History

Nazi Germany
- Name: U-2522
- Ordered: 6 November 1943
- Builder: Blohm & Voss, Hamburg
- Yard number: 2522
- Laid down: 28 August 1944
- Launched: 22 October 1944
- Commissioned: 22 November 1944
- Fate: Scuttled on 5 May 1945

General characteristics
- Class & type: Type XXI submarine
- Displacement: 1,621 t (1,595 long tons) surfaced; 1,819 t (1,790 long tons) submerged;
- Length: 76.70 m (251 ft 8 in) (o/a); 60.50 m (198 ft 6 in) (p/h);
- Beam: 8 m (26 ft 3 in) (o/a); 5.3 m (17 ft 5 in) (p/h);
- Height: 11.30 m (37 ft 1 in)
- Draught: 6.32 m (20 ft 9 in)
- Installed power: 4,000 PS (2,900 kW; 3,900 shp) (diesel drive); 5,000 PS (3,700 kW; 4,900 shp) (standard electric drive); 226 PS (166 kW; 223 shp) (silent electric drive);
- Propulsion: Diesel/Electric; 2 × MAN M6V40/46KBB supercharged 6-cylinder diesel engines; 2 × SSW GU365/30 double-acting electric motors; 2 × SSW GV232/28 silent running electric motors;
- Speed: Surfaced:; 15.6 knots (28.9 km/h; 18.0 mph) (diesel); 17.9 knots (33.2 km/h; 20.6 mph) (electric); Submerged:; 17.2 knots (31.9 km/h; 19.8 mph) (electric); 6.1 knots (11.3 km/h; 7.0 mph) (silent running motors);
- Range: 15,500 nmi (28,700 km; 17,800 mi) at 10 knots (19 km/h; 12 mph) surfaced; 340 nmi (630 km; 390 mi) at 5 knots (9.3 km/h; 5.8 mph) submerged;
- Test depth: 280 m (920 ft)
- Complement: 57–60 crewmen
- Sensors & processing systems: Type F432 D2 Radar Transmitter; FuMB Ant 3 Bali Radar Detector;
- Armament: 6 × bow torpedo tubes; 23 × 53.3 cm (21 in) torpedoes (or 17 × torpedoes and 12 × TMC mines); 4 × 2 cm (0.8 in) AA guns or; 4 × 3.7 cm (1.5 in) AA guns;

Service record
- Part of: 31st U-boat Flotilla; 22 November 1944 – 5 May 1945;
- Identification codes: M 49 267
- Commanders: Kptlt. Horst-Thilo Queck; 22 November 1944 – 5 May 1945;
- Operations: None
- Victories: None

= German submarine U-2522 =

German World War II submarine

German submarine U-2522 was a Type XXI U-boat (one of the "Elektroboote") of Nazi Germany's Kriegsmarine, built for service in World War II. She was ordered on 6 November 1943, and was laid down on 28 August 1944 at the Blohm & Voss yard at Hamburg, as yard number 2522. She was launched on 22 October 1944, and commissioned under the command of Kapitänleutnant Horst-Thilo Queck on 22 November 1944.

== Design ==
Like all Type XXI U-boats, U-2522 had a displacement of 1621 t when at the surface and 1819 t while submerged. She had a total length of 76.70 m (o/a), a beam of 8 m, and a draught of 6.32 m. The submarine was powered by two MAN SE supercharged six-cylinder M6V40/46KBB diesel engines each providing 4000 PS, two Siemens-Schuckert GU365/30 double-acting electric motors each providing 5000 PS, and two Siemens-Schuckert silent running GV232/28 electric motors each providing 226 PS.

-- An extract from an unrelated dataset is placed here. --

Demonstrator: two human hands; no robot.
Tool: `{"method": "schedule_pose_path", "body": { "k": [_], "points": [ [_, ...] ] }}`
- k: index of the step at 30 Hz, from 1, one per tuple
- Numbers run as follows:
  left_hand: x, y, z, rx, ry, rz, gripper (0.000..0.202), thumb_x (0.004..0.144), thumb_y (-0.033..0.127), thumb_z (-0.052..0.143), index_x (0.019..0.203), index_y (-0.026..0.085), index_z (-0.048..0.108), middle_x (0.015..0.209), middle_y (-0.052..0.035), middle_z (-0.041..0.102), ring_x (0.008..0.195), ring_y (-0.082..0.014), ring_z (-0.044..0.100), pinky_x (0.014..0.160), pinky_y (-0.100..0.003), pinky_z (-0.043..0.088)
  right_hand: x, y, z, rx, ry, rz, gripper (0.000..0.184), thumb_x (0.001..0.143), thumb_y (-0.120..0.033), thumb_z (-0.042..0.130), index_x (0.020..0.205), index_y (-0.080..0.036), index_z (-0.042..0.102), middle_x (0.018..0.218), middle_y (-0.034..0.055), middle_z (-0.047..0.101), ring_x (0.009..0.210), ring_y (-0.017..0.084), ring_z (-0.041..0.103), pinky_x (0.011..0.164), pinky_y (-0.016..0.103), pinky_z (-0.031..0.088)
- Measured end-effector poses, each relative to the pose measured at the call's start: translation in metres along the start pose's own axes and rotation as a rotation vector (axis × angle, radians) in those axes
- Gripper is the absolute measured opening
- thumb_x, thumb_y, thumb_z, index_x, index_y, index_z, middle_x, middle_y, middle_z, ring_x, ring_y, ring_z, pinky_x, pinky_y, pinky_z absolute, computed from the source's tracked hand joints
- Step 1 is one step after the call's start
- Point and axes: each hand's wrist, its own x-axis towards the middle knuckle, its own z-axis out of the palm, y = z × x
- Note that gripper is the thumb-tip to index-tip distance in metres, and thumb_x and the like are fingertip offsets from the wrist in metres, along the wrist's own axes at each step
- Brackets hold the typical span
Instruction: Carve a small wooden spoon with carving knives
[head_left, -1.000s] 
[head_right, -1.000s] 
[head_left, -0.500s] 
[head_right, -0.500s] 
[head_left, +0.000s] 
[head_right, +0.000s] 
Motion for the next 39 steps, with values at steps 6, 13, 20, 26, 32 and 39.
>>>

The submarine had a maximum surface speed of 15.6 kn and a submerged speed of 17.2 kn. When running on silent motors the boat could operate at a speed of 6.1 kn. When submerged, the boat could operate at 5 kn for 340 nmi; when surfaced, she could travel 15500 nmi at 10 kn. U-2522 was fitted with six 53.3 cm torpedo tubes in the bow and four 2 cm C/30 anti-aircraft guns. She could carry twenty-three torpedoes or seventeen torpedoes and twelve mines. The complement was five officers and fifty-two men.

== Fate ==
U-2522 was scuttled on 5 May 1945, in Gelting Bay near Gelting as part of Operation Regenbogen. The wreck was later raised and broken up.